You don’t have to try to take away the “I don’t enjoy it” part. Some people get confused and try to make themselves like what they don’t like. That’s not going to work.
Rather:
This is uncomfortable.
I don’t enjoy it.
I don’t prefer it.
And the question is: does that actually mean I have to do something about it?
Do I have to ease the suffering right now? Ease the tension? Ease the discomfort?
That’s the question. That’s what we’re looking at.
Don’t Solve It Like a Riddle—Put Yourself There
If you think you have to do something about it, look at why.
Why do you think you have to do something?
What does that imply?
Another way of saying it—this is more of a clue—is:
What would happen if you didn’t?
And as I make this video, I’m hesitant: do I give the answer or let you discover it?
There’s value in figuring it out yourself. Value in seeing it.
So I would suggest: don’t approach this like a riddle you have to solve logically.
You’ve got to put yourself there.
Go into that discomfort using a trigger statement—something representative of something that actually triggered you.
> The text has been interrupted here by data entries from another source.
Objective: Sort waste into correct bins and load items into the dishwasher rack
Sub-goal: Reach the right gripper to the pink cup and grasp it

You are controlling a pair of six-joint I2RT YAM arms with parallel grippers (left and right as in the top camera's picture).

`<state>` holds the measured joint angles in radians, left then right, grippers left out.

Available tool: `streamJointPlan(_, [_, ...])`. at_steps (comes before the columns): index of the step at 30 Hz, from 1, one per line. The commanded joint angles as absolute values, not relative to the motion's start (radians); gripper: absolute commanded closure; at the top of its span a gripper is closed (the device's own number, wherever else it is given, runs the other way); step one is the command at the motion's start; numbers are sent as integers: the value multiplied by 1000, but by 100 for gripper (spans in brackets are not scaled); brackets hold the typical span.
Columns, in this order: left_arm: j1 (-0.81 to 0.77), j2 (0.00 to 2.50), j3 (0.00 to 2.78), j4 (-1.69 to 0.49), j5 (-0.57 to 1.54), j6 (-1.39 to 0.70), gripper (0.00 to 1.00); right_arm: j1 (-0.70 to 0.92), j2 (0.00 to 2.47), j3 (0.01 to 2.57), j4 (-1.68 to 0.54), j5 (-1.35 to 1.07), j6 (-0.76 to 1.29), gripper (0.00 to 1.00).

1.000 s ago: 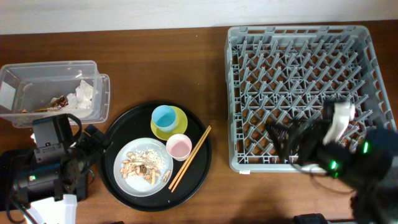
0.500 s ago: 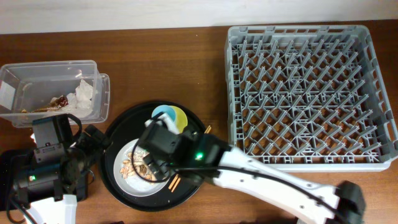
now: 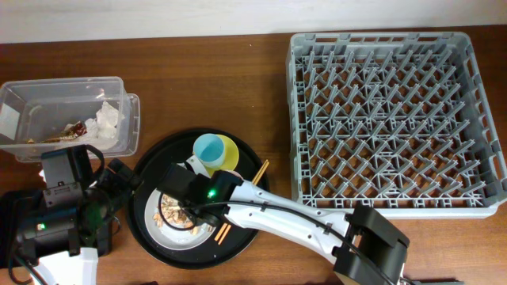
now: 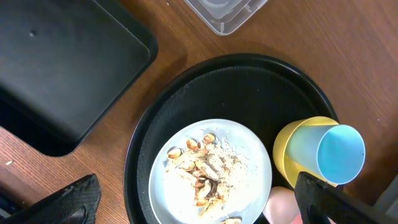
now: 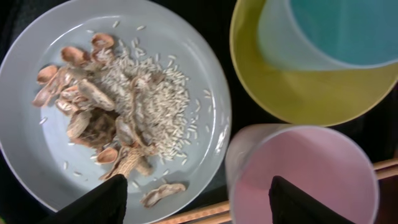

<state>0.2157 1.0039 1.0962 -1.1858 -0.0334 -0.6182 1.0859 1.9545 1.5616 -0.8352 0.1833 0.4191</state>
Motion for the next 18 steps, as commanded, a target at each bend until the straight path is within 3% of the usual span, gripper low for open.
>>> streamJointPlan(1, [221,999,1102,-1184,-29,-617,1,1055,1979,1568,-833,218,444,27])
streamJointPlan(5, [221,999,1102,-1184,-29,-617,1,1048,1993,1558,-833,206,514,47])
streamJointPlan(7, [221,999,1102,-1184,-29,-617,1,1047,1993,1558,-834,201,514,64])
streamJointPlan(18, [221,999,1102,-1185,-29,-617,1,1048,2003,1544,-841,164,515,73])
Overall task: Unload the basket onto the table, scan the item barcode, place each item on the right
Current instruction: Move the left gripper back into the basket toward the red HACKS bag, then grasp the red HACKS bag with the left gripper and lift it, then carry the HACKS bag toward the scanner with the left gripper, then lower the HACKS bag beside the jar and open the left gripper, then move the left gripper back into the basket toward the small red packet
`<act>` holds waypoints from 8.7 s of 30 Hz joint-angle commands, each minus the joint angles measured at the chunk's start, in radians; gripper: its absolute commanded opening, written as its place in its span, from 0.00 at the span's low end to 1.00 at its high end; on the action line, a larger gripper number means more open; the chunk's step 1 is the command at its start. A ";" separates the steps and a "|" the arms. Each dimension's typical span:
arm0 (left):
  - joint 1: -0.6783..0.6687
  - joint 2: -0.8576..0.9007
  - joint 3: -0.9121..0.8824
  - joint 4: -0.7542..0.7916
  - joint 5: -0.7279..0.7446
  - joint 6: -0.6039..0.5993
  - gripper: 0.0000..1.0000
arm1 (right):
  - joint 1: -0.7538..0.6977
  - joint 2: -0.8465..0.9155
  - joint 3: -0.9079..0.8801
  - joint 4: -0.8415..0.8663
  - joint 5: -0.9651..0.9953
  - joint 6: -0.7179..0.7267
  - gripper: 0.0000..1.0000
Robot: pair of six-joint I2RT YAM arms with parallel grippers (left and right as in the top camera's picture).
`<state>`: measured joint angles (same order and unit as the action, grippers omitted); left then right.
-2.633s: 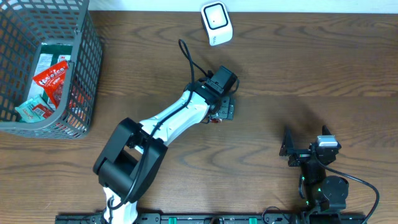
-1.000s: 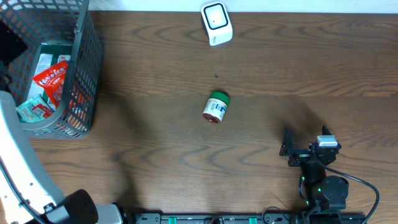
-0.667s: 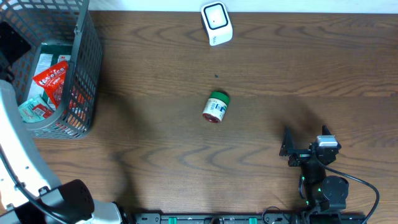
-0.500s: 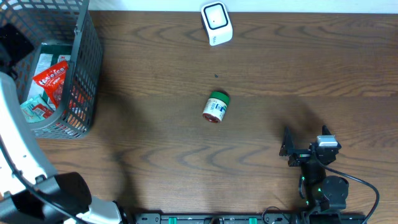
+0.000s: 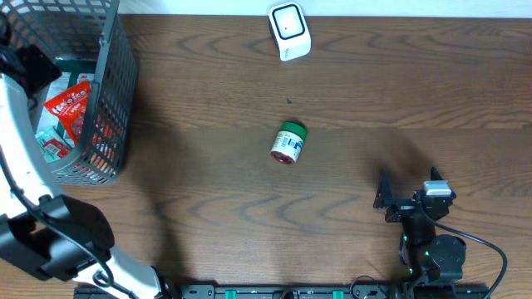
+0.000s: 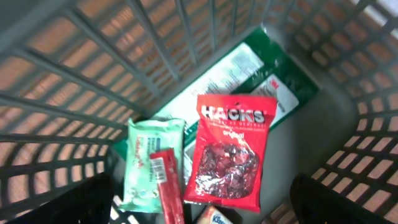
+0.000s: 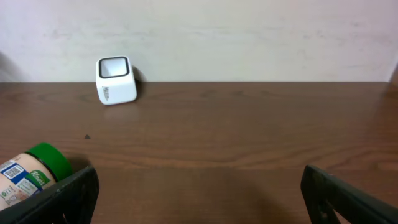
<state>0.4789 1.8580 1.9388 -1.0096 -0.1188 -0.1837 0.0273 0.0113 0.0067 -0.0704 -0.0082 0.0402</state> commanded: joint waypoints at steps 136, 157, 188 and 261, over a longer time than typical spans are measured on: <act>-0.686 -0.439 -0.091 -0.107 0.702 0.094 0.07 | -0.004 -0.005 -0.002 -0.003 -0.001 -0.004 0.99; -0.827 -0.275 -0.396 -0.046 0.622 0.093 0.08 | -0.004 -0.005 -0.002 -0.003 -0.001 -0.004 0.99; -0.901 -0.045 -0.551 0.217 0.170 -0.059 0.07 | -0.004 -0.005 -0.002 -0.003 -0.001 -0.004 0.99; -0.453 -0.446 -0.013 0.028 0.208 0.064 0.82 | -0.004 -0.005 -0.002 -0.003 -0.001 -0.004 0.99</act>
<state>-0.0181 1.4204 1.8874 -0.9714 0.1116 -0.1299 0.0273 0.0113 0.0067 -0.0704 -0.0082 0.0406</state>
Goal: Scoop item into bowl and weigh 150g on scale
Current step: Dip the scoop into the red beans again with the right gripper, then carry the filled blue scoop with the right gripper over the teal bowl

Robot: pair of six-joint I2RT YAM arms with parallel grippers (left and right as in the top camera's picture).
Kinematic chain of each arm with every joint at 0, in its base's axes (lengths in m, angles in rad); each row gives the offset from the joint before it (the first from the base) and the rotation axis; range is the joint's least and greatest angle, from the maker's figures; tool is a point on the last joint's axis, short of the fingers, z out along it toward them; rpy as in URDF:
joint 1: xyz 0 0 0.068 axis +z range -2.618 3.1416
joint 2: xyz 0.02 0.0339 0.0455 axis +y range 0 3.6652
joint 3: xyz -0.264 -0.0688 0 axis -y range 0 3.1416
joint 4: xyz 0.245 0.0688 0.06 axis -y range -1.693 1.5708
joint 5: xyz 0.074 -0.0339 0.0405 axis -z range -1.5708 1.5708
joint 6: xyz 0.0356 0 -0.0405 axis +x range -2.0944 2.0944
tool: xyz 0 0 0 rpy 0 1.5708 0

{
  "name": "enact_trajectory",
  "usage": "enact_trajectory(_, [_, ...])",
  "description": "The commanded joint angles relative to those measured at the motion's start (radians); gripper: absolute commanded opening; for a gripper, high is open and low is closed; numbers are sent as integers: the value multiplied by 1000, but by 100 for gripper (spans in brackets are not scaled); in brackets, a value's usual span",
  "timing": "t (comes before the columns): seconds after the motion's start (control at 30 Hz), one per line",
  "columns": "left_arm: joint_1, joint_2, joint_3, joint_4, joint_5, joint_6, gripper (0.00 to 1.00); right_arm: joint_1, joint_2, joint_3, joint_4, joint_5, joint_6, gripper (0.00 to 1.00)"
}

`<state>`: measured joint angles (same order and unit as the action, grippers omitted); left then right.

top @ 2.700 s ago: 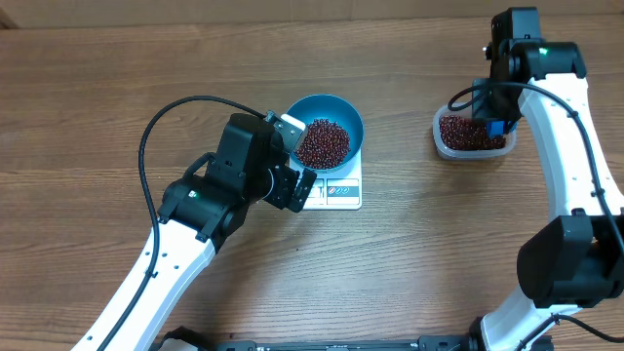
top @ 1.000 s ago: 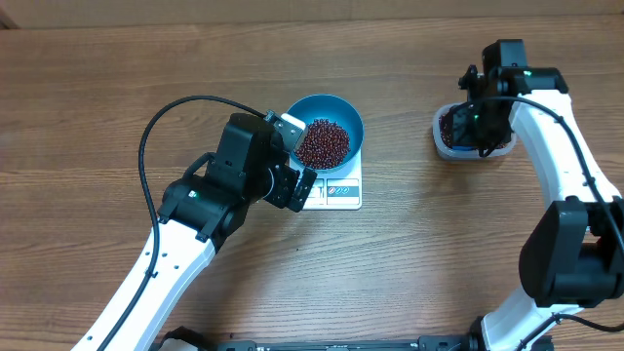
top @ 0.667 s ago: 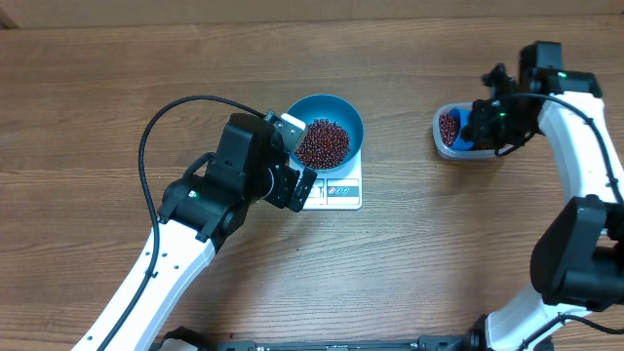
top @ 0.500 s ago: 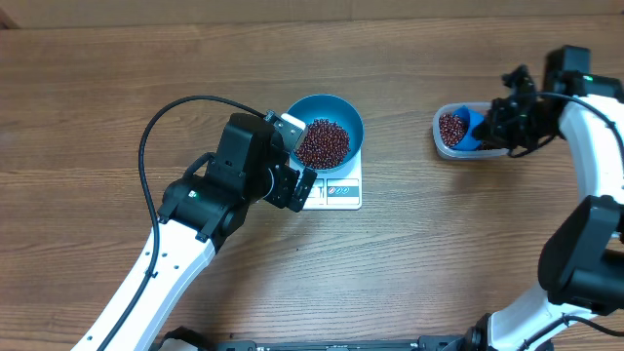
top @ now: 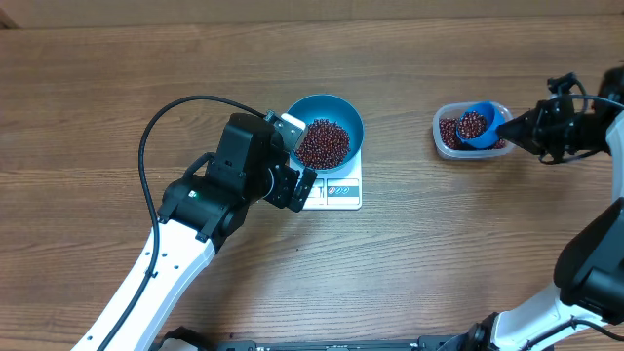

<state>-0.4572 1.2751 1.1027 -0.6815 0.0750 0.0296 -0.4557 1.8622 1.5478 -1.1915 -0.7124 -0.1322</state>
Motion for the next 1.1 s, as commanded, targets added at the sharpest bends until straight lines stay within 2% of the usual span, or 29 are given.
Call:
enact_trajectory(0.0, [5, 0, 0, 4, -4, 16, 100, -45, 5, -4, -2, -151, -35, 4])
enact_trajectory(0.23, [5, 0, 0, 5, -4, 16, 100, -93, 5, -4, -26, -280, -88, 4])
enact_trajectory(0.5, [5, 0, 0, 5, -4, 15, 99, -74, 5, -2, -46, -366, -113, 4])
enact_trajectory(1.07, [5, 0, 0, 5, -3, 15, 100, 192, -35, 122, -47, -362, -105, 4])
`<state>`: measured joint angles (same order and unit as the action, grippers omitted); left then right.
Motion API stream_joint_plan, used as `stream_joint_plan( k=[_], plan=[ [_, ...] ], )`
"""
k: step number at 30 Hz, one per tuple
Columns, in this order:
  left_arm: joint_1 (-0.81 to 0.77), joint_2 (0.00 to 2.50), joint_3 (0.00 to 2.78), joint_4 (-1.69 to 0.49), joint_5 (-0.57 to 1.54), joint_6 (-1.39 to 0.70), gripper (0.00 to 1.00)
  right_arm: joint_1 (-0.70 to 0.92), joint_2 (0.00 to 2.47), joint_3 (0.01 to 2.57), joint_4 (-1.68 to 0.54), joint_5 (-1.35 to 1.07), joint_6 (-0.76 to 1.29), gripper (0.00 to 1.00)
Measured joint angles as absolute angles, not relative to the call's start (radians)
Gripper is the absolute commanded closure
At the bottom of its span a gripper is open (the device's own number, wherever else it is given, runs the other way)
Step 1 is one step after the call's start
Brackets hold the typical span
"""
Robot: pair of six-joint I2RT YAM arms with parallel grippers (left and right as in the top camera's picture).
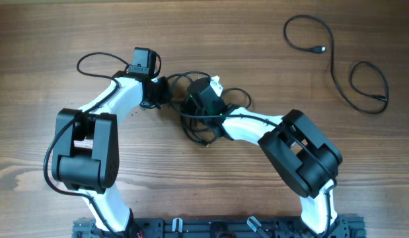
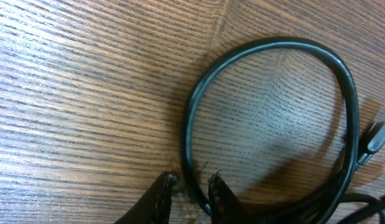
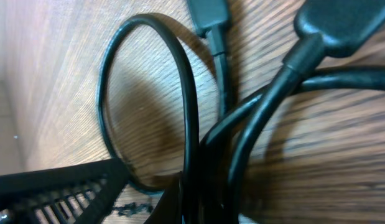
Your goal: Untangle cables
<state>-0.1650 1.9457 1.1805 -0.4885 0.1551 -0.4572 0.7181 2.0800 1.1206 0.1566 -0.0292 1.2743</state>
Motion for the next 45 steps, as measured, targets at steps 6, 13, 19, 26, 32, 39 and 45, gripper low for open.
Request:
stream_joint_plan(
  k=[6,13,19,26,32,39,45],
  plan=[
    [-0.165,1.946,1.180,-0.488,0.154,-0.457,0.77,0.613,1.997,1.115,0.101,-0.231,1.041,0.96],
    [-0.162,1.946,1.180,-0.495,0.164,-0.455,0.88,0.520,1.794,1.115,0.081,-0.728,0.812,0.95],
    [-0.043,1.945,1.184,-0.575,0.522,-0.279,0.58,0.414,1.786,1.115,0.072,-1.085,0.734,0.96],
    [0.110,1.945,1.188,-0.704,1.103,0.063,0.39,0.392,1.782,1.115,-0.121,-1.161,0.590,0.96],
    [0.113,1.945,1.189,-0.714,1.232,0.127,0.37,0.392,1.782,1.115,-0.181,-1.083,0.531,0.96],
    [0.131,1.945,1.189,-0.715,1.227,0.138,0.38,0.391,1.782,1.115,-0.187,-1.026,0.517,0.96],
    [0.186,1.945,1.189,-0.714,1.164,0.124,0.25,0.391,1.782,1.115,-0.210,-1.011,0.517,0.96]
  ],
)
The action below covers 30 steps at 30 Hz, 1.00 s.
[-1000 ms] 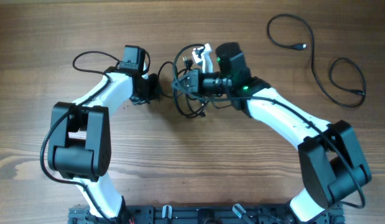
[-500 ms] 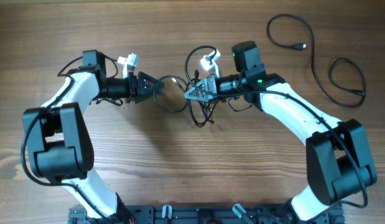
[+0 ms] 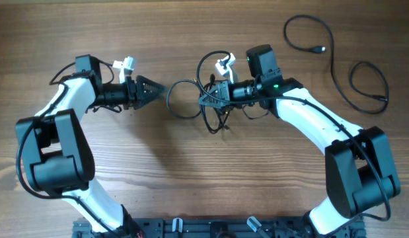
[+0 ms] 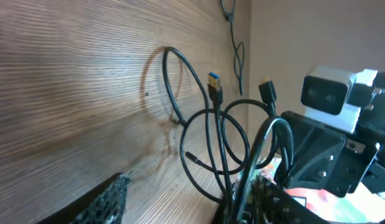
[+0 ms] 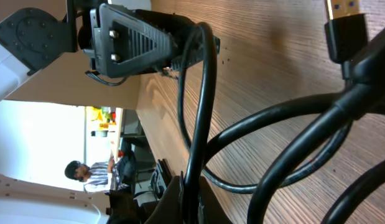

Get down to that restless discomfort: “I have to get out. I have to do something. This is so uncomfortable. I really don’t like it.”
And right there, look: where does it turn into “I have to do something about it”?
If you can’t tell and it just feels like “I have to,” that’s fine.
Ask why.
Why do you have to do something about it?
What would happen if you didn’t?
What would be the result your mind says would happen?
And what would be the result actually—if you looked from a third-person point of view?
See where your sense of volition—“I have to do something”—starts to feel like a physical process.
Where is that link?
Why is it on you?
That’s what I want you to look into.
I’m not going to give an answer to this here.
Hopefully I didn’t give too little, but if you really get yourself into that discomfort, even investigating this—even if the answer doesn’t suddenly come—is very valuable.
It’s valuable to get down into that discomfort, that gap.